→ **WHAT IS EXPECTED**
Exactly as they appear, restate the lines of the material, from the first through the one containing "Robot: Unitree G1".

→ **DATA SECTION**
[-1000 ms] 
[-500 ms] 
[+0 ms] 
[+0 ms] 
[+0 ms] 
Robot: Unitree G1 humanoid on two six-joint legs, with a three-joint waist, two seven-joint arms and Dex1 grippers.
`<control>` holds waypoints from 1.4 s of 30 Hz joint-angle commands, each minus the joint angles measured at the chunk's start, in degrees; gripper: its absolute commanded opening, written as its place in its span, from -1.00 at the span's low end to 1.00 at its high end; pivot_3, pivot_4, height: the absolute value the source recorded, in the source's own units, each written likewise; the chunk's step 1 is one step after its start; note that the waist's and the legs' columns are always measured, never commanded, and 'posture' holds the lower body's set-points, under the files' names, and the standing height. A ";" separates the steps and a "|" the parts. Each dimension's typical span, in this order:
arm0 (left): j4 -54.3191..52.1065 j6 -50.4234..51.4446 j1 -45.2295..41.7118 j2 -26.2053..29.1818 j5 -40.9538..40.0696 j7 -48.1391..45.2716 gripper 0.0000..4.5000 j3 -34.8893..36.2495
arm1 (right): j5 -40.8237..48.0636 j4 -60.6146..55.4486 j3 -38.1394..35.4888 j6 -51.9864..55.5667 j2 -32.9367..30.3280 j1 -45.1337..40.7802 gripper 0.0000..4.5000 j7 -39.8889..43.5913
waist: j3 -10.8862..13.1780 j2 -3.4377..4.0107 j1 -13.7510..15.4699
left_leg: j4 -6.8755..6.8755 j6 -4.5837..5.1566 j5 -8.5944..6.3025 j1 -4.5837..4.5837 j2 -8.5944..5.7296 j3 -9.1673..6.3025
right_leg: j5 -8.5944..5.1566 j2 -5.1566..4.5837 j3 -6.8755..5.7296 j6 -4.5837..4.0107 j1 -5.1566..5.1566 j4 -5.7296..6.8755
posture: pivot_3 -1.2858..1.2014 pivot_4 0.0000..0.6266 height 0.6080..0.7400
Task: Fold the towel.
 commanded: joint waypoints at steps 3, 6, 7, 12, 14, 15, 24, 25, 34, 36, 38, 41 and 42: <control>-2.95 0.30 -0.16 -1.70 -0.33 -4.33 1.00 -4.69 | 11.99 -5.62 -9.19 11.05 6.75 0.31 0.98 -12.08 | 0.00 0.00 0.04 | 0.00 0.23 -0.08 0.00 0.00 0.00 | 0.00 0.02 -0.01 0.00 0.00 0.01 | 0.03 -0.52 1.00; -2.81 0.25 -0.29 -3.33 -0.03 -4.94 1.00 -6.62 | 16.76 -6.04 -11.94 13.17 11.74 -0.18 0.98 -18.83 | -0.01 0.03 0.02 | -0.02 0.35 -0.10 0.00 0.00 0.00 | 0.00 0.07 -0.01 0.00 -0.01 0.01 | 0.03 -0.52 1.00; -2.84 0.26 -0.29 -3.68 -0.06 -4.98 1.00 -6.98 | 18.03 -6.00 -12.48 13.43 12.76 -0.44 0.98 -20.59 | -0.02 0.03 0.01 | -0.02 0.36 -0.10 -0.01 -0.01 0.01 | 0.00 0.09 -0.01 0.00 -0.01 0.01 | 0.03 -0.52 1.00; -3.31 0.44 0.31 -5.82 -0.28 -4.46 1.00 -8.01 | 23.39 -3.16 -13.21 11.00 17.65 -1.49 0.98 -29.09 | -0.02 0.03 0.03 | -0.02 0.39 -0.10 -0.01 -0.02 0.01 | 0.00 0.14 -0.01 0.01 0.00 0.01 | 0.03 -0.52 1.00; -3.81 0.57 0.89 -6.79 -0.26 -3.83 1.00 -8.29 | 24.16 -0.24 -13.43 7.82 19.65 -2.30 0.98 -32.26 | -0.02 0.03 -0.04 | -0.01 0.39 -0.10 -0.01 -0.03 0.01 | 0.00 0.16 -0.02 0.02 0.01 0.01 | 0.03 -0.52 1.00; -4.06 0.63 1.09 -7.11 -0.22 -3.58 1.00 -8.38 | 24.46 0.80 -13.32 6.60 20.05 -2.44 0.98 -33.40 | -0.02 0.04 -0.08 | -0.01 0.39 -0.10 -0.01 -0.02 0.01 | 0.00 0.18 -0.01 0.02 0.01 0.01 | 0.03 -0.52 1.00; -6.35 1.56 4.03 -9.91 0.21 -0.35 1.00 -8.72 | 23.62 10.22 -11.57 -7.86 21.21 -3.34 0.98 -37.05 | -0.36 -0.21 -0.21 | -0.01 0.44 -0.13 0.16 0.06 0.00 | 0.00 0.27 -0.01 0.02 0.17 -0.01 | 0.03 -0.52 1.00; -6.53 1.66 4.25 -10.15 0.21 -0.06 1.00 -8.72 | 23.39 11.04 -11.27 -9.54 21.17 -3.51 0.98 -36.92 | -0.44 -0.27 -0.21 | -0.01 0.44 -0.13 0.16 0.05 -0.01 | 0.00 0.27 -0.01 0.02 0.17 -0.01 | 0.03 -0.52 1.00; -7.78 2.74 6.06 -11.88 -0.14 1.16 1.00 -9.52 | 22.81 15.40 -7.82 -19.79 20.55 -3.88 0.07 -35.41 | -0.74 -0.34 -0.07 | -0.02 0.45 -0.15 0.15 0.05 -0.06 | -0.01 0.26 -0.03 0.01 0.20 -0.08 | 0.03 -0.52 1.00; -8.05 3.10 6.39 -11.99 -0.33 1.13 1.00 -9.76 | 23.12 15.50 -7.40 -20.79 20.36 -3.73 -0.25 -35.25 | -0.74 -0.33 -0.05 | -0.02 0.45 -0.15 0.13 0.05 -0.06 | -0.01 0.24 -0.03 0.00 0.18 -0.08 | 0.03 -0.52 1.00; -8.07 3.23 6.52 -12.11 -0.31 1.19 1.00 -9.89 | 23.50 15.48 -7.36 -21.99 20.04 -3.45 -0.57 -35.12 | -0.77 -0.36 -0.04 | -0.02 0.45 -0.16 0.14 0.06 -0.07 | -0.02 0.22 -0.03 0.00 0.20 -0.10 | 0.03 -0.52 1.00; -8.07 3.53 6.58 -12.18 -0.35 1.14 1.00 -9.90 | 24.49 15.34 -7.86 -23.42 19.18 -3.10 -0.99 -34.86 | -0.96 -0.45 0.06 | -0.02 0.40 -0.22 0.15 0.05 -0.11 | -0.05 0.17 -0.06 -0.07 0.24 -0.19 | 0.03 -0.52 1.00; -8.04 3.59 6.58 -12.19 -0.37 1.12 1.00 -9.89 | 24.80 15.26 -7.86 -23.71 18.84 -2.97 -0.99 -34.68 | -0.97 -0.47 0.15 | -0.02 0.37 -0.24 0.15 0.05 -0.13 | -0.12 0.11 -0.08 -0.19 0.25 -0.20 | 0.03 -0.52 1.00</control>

→ **SOLUTION TO THIS TASK**
[-1000 ms] 
[-500 ms] 
[+0 ms] 
[+0 ms] 
[+0 ms] 
Robot: Unitree G1 humanoid on two six-joint legs, with a three-joint waist, two seven-joint arms and Dex1 grippers.

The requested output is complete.